What you are asked to do: Give back an exact copy of the lines in the records below, from the line that has "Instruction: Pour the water" through the line that has "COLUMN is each", and nothing besides.

Source data:
=== Section Start ===
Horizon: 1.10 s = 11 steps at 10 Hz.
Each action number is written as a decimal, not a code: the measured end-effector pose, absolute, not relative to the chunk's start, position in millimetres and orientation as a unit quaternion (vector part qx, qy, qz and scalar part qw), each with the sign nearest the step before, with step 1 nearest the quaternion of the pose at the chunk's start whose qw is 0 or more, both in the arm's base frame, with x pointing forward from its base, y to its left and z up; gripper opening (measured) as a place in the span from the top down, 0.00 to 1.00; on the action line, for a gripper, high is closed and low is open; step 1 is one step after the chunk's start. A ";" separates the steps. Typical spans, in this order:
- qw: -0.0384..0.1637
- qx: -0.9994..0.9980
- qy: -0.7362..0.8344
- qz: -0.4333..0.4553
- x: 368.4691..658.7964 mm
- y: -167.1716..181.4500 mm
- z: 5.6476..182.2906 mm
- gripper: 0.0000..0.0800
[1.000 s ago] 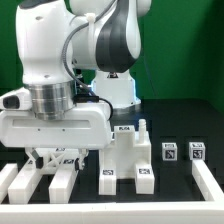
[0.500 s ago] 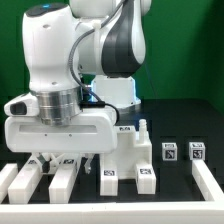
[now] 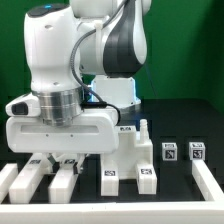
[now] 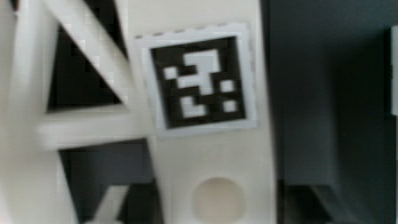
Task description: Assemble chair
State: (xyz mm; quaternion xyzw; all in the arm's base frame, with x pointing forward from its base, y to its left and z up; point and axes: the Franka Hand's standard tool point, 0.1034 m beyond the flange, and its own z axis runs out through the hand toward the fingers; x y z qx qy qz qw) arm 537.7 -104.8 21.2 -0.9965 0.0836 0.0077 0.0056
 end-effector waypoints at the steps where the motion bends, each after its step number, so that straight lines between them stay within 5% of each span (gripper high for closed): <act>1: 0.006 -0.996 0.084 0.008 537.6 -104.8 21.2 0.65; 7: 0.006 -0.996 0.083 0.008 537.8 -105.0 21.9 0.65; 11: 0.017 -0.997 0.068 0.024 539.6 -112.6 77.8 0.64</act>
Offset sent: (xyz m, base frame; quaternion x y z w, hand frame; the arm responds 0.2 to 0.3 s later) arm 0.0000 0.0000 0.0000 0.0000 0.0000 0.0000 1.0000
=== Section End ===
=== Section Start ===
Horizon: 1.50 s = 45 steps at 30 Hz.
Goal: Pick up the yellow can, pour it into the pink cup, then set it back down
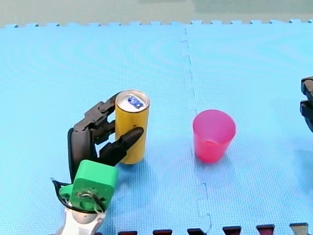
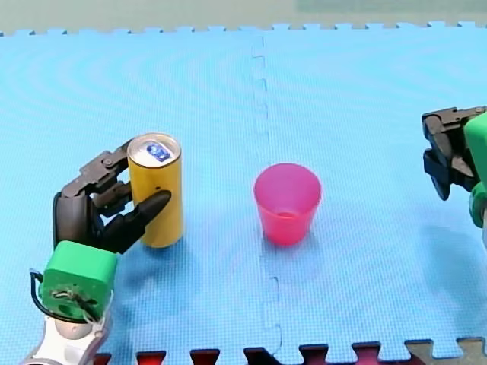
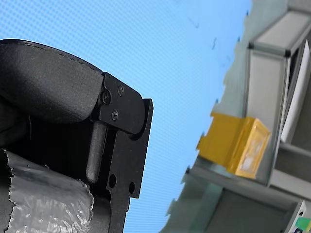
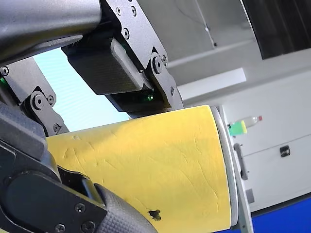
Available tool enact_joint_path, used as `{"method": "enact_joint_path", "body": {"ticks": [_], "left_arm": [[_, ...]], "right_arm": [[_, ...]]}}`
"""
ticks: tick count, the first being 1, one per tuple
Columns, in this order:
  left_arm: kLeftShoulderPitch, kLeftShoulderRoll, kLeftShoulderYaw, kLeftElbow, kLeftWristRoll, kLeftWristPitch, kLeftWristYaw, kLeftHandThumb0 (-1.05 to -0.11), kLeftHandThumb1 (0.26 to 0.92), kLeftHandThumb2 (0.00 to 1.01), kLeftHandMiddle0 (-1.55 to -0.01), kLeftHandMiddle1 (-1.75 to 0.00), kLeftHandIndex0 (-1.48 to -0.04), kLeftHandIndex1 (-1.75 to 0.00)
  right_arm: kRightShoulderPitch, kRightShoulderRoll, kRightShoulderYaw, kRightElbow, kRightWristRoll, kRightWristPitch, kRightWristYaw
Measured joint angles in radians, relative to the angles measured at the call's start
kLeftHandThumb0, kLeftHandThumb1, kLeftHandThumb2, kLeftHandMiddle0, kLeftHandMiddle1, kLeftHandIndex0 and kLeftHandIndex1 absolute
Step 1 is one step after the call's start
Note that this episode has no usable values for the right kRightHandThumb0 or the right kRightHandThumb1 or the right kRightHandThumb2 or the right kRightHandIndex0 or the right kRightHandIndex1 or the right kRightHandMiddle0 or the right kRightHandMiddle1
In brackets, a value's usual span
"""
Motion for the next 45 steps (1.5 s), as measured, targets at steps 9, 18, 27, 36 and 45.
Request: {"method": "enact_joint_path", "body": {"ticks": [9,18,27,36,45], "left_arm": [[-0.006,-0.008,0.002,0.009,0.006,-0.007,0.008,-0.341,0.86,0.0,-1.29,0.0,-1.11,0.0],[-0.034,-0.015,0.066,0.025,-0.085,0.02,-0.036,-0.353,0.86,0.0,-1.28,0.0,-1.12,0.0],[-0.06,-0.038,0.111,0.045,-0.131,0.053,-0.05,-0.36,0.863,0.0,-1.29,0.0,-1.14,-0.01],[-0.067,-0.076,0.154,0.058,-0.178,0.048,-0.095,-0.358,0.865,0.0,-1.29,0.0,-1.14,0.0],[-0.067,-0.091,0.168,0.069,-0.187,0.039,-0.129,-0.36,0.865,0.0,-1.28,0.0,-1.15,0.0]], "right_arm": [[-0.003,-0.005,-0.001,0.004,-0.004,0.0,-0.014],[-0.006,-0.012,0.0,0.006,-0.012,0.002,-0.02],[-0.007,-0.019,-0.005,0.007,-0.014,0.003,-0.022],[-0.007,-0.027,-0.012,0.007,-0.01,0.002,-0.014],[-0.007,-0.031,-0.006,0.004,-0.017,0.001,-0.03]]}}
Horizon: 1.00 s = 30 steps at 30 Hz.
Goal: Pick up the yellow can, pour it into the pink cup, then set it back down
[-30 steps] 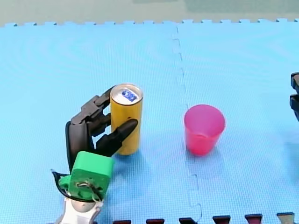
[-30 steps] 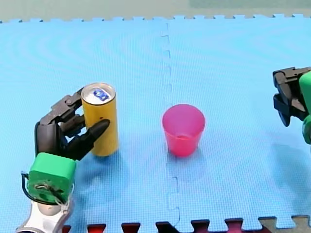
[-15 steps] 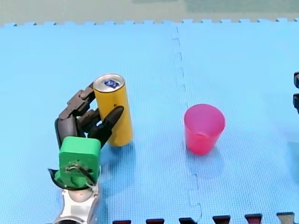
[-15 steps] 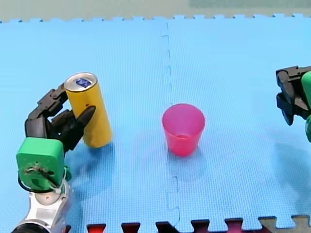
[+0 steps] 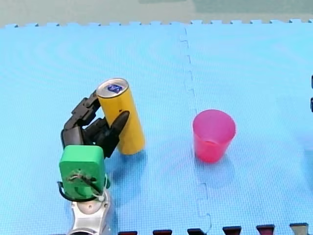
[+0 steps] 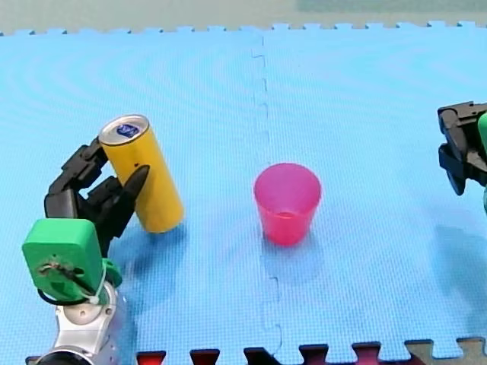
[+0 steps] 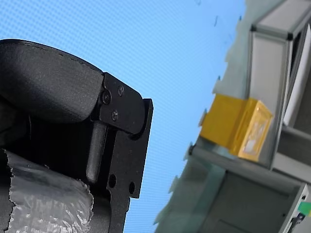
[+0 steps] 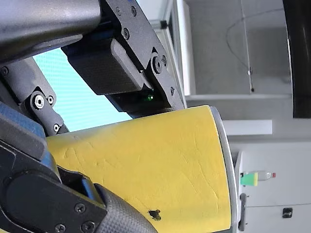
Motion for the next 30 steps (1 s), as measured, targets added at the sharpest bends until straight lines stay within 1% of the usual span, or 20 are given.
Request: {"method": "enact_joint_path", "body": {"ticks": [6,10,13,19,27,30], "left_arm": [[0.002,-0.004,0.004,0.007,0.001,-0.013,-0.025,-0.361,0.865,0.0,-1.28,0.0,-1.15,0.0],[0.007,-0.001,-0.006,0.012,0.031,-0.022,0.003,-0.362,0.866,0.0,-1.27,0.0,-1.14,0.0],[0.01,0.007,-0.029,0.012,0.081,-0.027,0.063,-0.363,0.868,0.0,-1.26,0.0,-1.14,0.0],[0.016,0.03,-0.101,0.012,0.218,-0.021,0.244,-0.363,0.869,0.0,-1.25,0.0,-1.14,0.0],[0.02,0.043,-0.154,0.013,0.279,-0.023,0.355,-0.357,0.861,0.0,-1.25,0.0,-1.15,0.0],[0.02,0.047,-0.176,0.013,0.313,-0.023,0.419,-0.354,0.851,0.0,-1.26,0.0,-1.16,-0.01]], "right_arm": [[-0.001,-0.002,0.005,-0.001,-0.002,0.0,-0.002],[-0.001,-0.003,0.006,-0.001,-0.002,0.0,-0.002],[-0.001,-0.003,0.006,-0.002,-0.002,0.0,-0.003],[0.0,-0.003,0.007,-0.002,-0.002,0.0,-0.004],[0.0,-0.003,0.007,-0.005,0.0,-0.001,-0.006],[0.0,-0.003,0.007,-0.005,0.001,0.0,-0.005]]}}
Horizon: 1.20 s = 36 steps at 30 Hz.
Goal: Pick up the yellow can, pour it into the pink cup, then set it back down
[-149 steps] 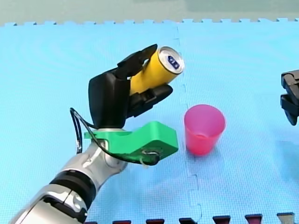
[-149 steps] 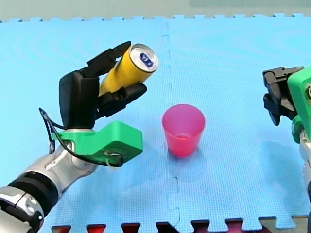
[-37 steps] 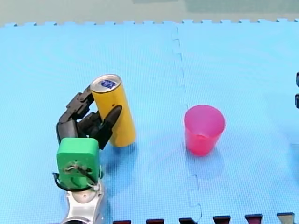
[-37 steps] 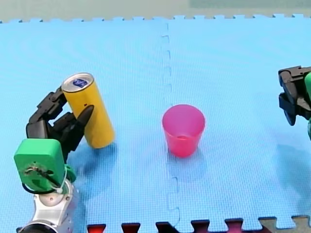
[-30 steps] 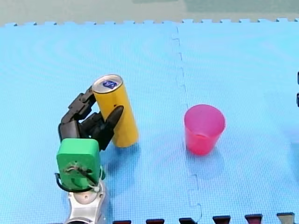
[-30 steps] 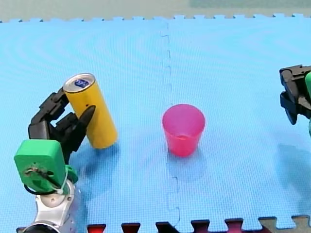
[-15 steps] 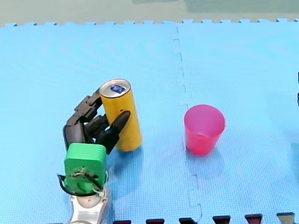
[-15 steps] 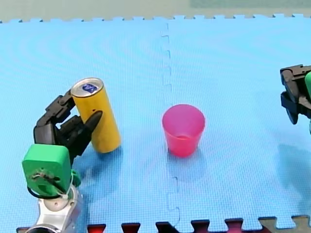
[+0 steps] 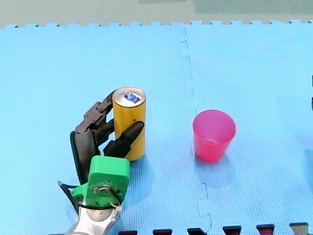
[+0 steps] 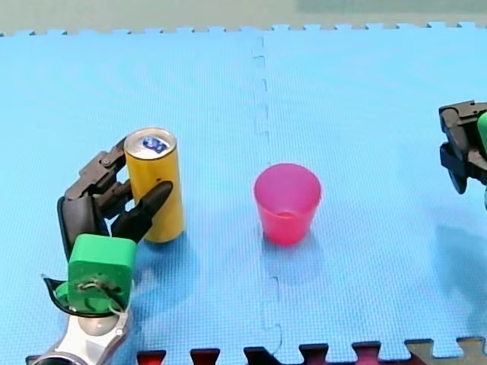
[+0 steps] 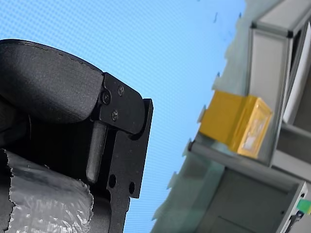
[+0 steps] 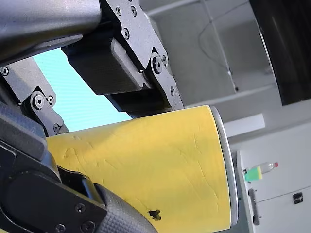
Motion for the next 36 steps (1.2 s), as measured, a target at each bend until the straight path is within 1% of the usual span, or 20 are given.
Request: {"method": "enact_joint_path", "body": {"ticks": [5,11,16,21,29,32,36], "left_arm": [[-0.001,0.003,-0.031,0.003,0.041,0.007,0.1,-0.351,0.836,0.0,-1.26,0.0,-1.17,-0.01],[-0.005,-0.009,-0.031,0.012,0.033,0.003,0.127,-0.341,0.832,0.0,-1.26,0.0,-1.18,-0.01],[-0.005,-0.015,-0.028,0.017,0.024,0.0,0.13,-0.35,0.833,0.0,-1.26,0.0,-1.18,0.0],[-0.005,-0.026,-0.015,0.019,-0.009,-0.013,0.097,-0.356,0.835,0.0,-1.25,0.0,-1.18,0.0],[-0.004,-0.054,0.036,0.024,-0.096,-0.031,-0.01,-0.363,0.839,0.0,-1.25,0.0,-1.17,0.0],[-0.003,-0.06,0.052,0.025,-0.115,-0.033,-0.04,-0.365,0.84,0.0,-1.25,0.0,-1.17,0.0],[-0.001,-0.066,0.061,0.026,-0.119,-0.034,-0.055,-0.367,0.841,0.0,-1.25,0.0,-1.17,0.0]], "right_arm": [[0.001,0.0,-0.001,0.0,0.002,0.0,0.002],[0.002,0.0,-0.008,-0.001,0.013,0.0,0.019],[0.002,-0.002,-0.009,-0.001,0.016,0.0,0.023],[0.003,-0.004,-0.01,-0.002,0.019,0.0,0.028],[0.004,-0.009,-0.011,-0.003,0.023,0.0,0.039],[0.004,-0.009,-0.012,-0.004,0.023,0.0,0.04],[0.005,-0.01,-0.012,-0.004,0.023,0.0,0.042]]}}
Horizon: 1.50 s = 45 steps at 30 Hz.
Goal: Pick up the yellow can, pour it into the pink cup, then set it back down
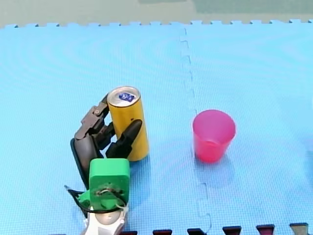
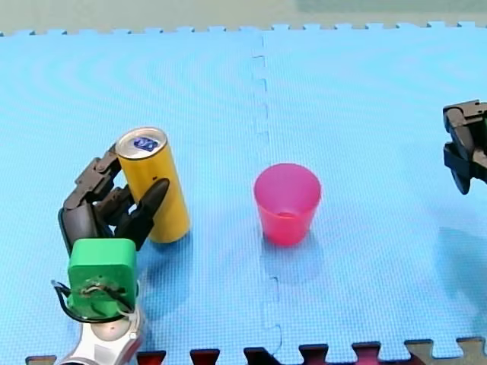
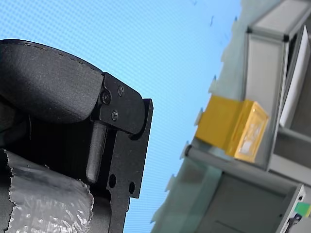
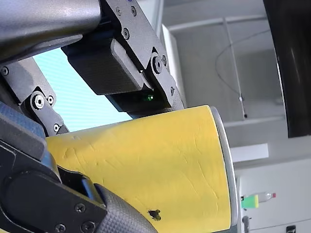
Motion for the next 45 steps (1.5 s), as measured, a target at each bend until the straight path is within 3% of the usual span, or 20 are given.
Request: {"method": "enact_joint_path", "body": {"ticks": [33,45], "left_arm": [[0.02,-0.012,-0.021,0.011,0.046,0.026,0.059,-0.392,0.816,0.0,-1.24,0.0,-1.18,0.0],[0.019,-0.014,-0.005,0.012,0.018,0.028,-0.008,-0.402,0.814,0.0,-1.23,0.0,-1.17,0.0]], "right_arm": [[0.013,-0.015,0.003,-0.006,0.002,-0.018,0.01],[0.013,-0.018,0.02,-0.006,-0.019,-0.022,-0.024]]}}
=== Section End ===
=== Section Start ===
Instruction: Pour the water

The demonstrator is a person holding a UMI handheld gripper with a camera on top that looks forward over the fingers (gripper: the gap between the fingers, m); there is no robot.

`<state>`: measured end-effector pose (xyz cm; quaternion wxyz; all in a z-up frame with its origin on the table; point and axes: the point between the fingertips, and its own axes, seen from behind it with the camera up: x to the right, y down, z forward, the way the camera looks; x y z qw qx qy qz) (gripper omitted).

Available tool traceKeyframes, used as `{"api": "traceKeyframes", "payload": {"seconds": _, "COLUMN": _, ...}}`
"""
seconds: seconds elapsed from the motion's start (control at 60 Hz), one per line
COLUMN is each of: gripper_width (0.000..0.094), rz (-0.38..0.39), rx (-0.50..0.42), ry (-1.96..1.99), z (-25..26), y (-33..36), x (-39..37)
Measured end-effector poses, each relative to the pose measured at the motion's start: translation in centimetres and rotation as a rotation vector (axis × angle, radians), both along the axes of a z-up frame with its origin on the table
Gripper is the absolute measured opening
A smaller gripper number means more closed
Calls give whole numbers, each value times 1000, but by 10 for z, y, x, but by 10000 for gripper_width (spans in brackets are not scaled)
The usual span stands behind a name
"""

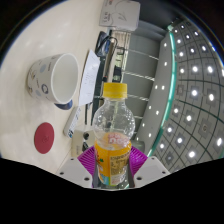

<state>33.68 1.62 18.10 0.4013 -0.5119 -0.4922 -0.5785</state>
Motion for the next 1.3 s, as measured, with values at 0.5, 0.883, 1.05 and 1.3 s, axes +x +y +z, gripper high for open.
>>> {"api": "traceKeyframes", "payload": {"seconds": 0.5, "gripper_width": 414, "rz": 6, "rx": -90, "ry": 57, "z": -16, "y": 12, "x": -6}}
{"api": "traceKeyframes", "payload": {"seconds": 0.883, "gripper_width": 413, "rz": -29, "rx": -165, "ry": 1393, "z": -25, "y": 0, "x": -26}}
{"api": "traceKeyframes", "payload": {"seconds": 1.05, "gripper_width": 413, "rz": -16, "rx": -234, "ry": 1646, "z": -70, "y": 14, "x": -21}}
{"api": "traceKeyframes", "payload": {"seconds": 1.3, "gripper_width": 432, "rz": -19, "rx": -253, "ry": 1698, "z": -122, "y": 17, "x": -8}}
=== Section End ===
Completed exercise:
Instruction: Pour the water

The demonstrator is a person holding a UMI handheld gripper with a camera on top that looks forward over the fingers (gripper: the gap between the fingers, m); there is no robot.

`<state>`: measured end-effector pose (xyz cm; quaternion wxyz; all in a z-up frame with its origin on the table; point and axes: the point between the fingertips, and its own axes, seen from behind it with the camera up: x to the right, y down, z forward, the way the camera looks; x y z qw qx qy qz) (gripper omitted).

Available tool traceKeyframes, used as `{"api": "traceKeyframes", "payload": {"seconds": _, "COLUMN": _, ...}}`
"""
seconds: seconds elapsed from the motion's start (control at 60 Hz), one per line
COLUMN is each of: gripper_width (0.000..0.094), rz (-0.38..0.39), rx (-0.50..0.42), ry (-1.96..1.99), z (-25..26), y (-33..36), x (-39..37)

The complete answer has been given.